Quella del legislatore in un ddl.
Tutti gli ebrei vanno accettati
La stupidità del genere umano è riassunta in un dubbio linguistico.
Quella del legislatore in un ddl.
Come ho detto prima, sono spaventatissimo da questo governo e dal suo disegno di legge sui reati d’opinione.
Forse non si sta capendo la portata del problema, non vedo sui blog un fermento unito a vomito per queste iniziative nazifasciste.

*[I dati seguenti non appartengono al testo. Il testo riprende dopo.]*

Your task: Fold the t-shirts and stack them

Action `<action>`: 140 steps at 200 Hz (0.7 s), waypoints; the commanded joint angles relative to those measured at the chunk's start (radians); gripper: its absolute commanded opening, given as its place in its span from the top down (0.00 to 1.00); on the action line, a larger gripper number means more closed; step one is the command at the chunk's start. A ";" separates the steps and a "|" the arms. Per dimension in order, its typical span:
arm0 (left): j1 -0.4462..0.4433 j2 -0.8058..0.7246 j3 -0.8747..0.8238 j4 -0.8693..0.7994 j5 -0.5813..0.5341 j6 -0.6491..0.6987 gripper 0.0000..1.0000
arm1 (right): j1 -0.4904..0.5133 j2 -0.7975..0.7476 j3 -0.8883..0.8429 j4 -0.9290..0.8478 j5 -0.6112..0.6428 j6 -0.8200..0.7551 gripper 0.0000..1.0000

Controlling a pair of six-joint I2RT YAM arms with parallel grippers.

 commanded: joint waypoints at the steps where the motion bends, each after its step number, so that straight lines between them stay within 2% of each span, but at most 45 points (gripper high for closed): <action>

Si parla non solo di libertà di espressione, ma del diritto ad essere stupidi, o di avere delle idee balzane su qualsiasi cosa.
Mettiamo per assurdo (ma manco tanto
) che io non sappia far di conto e dico che 2+2 non fa 4 ma , dati stupidi alla mano, per me fa cinque, io non capisco perchè devo essere punito per questo. Che forse sobillo degli ingegneri a costruire case non a norma di legge?
Oppure non capisco perchè se LibertyFirst dice che i Tutsi sono negri, debba essere arrestato dal Leviatano.
Poi mettiamo caso che io sia interessato a capire quali sono le ragioni del negazionismo e a leggere qualcosa e poi pubblicare sul blog un post come faccio spesso dopo un libro che mi ha colpito nel bene o nel male. Che fanno? Mi arrestano?
E ancora: che fine fa la gente che pensa che le Twin Tower sono state tirate giù dagli ebrei o più in generale cosa facciamo alla gente che ha dentro di sè il germe del complotto?
Secondo tutti questi sedicenti liberali, non si può sbagliare, non si ha più diritto.
I difensori dell’embrione e i giudicanti sulle morti altrui fanno eugenetica.
Delle idee.
Se questa è la serietà al governo, meglio mille volte Berlusconi.
L’attuale esecutivo mi fa sempre più paura.
L’approvazione di leggi che affermano verità storiche di Stato ci fa fare un balzo all’indietro di migliaia di anni.
Dove non può l’educazione, ci mettiamo la legge. E invece di interrogarci del perchè l’antisemitismo sta facendo nuovi proseliti, si fa il proibizionismo.
Complimenti.
Nel frattempo mi scuso con tutti per ciò che ho votato.